52B/52W, Week 4: Fin de cycle

2013-08-11

IMG_0077

Fin de cycle - Mathieu Bock-Côté

Mathieu Bock-Coté is another author whom I had the pleasure of being able to listen to, and speak to, before reading his book. Here again, the habits in writing are very similar to his manners of speech. In a conference I had in my CEGEP days with him, one thing that struck me is the extreme attention to diction that he has, in stark contrast to the typically quebecois spoken french which usually exhibits characteristic slurring  and peculiar pronunciation of vowels. Anywhere outside of Montreal (and probably inside it too), there is a word for this way of talking: we refere to it as  un parlé radio-canadien, in reference to the almost un-naturally pure french spoken on state TV. The expression has negative connotations, implying that one who talks Radio-Canada french is a highbrow, a pompous intellectual, and maybe even a traitor, an alien to the rest of the quebecois who all use joual.

In that sense, I felt Bock-Coté's book to be very radio-canadien, which made for a very interesting contrast with the theme it discussed, namely sovereignty.  It's more or less as if a tibetan wrote an essay on freeing his country in Manadarin, but intended it for his own people.  Not that joual and standard french are mutually unintelligible, or even so radically different, politically or otherwise; besides, writing in joual has be relegated in the past century to writing poetry and text messages. It's the choice of words that made this book feel so weird, namely the quantity of -isms that can be found per page, many of them newly minted by the author. We social sciences folks love our cool-sounding words, but comes a time in this book where you start wondering if he's deliberately attempting to fill the page with neologisms just for the sake of doing so.

All this pedanticism doesn't harm the point he's trying to make. I get it, and as a self-describe conservative, he touches upon many aspects of the national question which I also don't feel comfortable with, things that in retrospect I have been criticizing for years concerning the nationalist movement. The almost leninistic method of propagating a fully-fabricated and inflexible conception of national sentiment through the institutions after the quiet revolution, the narrow association of nationalism and social-democracy, the demonizing of the rest of Canada on ideological grounds, all that definitely speaks to me.  The pedantics are but a bit of madness in a relatively well constructed method, but considering it's target audience, it might be enough to alienate a potential readers.

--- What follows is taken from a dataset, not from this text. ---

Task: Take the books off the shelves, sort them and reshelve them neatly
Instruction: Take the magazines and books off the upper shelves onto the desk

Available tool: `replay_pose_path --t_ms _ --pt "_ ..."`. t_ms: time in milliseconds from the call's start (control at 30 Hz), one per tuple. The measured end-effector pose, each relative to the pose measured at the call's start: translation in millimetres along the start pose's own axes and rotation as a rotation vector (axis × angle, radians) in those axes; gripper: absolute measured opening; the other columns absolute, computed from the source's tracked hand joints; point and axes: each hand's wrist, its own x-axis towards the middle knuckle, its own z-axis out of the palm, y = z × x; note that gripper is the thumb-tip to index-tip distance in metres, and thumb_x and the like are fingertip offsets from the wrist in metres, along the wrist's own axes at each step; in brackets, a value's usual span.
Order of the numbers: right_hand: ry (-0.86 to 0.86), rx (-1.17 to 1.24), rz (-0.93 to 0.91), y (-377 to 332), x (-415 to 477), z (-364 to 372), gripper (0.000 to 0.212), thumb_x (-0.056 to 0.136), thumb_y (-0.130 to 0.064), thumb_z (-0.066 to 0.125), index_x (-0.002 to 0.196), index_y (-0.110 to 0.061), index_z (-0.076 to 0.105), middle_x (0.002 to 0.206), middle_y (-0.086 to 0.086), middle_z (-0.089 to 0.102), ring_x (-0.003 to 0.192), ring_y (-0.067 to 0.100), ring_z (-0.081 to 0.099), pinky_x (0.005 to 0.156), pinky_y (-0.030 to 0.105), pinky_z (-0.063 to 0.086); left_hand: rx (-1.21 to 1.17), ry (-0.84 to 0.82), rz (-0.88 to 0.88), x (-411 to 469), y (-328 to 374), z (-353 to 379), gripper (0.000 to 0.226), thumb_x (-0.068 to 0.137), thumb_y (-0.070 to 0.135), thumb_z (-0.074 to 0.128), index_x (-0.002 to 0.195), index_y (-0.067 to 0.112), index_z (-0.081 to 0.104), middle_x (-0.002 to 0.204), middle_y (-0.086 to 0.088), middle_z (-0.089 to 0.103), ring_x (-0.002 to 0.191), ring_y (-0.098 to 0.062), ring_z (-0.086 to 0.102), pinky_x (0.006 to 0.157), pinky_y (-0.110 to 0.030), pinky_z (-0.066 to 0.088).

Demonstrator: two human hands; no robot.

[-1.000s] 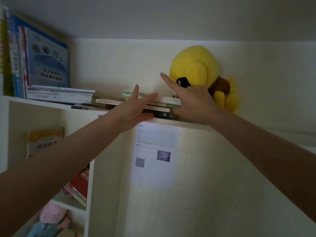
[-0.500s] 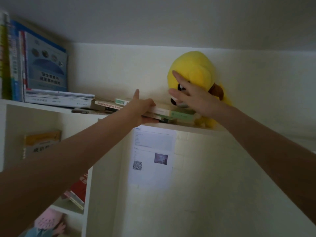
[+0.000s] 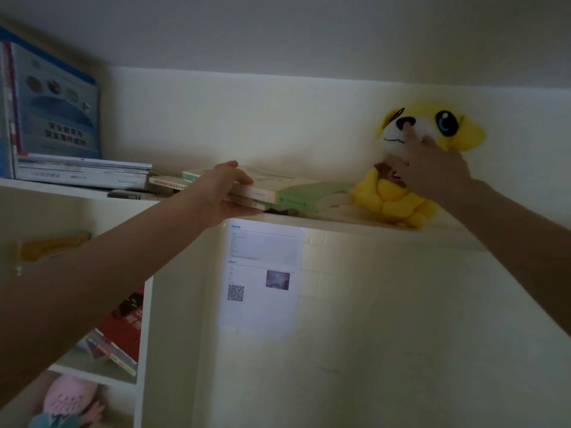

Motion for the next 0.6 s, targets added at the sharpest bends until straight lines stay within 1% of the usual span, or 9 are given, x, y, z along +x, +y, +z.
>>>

I'm operating on the basis of pure presumption, but if this book is an attempt to reconcile conservatism and nationalism, and to start a new Quebecois social cycle in which the pluri-ideological objective of obtaining nationality is brought back to center stage, it's doing so in a rather weird manner. As the author himself describes it, the nationalist political elite, if not the whole of our political and bureaucratic elite, are now resolutely social-progressivists which envision independent Quebec as a means of indulging in this progressivism. He blames the stalling of nationalism on this very definition that the movement has come to give itself. Through it's semantics, this book is clearly not for the masses; even if it remains accessible, it's vocabulary and length is in my opinion enough to alienate the masses. If this is so, why is Bock-Coté attempting to convince the very elite he denounces? It's no secret that what's left of conservative Quebec is mostly rural, and definitely not very present in the metropolitan intelligentsia; in that sense I fail to see how a book with such an academic tone is a useful endeavour.

I can understand how the method was more or less forced upon the author: a more populist approach to advocating things like the end of multi-culturalism, and the consideration of ethnic nationalism would have had him shot down by the other academics who pray at the altar of progressive-nationalism every morning. For such a young man, why risk that? In it's current form, the book and it's author are already controversial enough. But what is the point of controversy in an arena where the status-quo is already equipped to win anyways?

In that sense I think that this book uncovers a stale debate: the definition of official nationalism in Quebec has been written half a century ago, and there's little hope to changing any of that, especially in the context of the western world more or less reaching a consensus on the concept of cosmopolitism. The usefulness of this book is reminding us that national pride isn't necessarily what is taught to you in school, and that there are other ways of considering the question of nationality. As a practical effort, I feel that this books fails at inspiring it's the proper audience, specifically because  it's doesn't target them directly. A good read none the less, if only for it's originality... just don't expect it to be derived into a manifesto by anyone any time soon.